Only the lines holding "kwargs" are wanted; find them in the listing and return each one.

Start of Recorded data

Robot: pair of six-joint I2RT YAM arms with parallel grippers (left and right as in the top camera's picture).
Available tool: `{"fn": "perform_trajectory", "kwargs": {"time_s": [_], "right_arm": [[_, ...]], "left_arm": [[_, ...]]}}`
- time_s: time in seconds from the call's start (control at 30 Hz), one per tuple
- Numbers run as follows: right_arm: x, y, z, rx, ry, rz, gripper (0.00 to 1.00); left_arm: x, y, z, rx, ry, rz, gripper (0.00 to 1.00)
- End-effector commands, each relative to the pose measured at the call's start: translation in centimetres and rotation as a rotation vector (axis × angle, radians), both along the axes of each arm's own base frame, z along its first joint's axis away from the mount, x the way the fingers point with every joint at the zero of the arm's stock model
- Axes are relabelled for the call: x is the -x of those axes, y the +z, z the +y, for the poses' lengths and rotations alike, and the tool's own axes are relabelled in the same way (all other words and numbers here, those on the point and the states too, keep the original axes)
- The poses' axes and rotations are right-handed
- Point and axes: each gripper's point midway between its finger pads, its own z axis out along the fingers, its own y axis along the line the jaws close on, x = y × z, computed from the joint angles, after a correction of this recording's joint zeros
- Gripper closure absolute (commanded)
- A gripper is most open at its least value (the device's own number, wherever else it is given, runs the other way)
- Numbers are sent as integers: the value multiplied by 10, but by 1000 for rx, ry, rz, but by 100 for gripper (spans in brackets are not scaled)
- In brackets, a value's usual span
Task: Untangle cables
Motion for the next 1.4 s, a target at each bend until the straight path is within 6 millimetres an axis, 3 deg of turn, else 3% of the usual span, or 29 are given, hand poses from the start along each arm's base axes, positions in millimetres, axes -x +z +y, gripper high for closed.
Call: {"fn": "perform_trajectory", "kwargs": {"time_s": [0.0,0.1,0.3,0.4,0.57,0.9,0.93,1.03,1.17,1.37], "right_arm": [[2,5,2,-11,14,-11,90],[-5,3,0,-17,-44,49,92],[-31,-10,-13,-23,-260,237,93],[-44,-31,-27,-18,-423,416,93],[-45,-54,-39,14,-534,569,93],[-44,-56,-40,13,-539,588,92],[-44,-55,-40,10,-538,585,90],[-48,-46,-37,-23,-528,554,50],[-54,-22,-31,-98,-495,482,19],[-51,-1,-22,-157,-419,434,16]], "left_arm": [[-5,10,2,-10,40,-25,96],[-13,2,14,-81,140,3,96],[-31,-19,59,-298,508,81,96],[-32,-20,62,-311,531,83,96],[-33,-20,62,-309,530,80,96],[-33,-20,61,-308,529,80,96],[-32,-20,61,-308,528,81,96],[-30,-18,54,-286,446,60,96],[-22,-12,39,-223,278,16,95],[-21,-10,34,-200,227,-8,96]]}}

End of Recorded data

- [Output for this task]:
Available tool: `{"fn": "perform_trajectory", "kwargs": {"time_s": [_], "right_arm": [[_, ...]], "left_arm": [[_, ...]]}}`
Call: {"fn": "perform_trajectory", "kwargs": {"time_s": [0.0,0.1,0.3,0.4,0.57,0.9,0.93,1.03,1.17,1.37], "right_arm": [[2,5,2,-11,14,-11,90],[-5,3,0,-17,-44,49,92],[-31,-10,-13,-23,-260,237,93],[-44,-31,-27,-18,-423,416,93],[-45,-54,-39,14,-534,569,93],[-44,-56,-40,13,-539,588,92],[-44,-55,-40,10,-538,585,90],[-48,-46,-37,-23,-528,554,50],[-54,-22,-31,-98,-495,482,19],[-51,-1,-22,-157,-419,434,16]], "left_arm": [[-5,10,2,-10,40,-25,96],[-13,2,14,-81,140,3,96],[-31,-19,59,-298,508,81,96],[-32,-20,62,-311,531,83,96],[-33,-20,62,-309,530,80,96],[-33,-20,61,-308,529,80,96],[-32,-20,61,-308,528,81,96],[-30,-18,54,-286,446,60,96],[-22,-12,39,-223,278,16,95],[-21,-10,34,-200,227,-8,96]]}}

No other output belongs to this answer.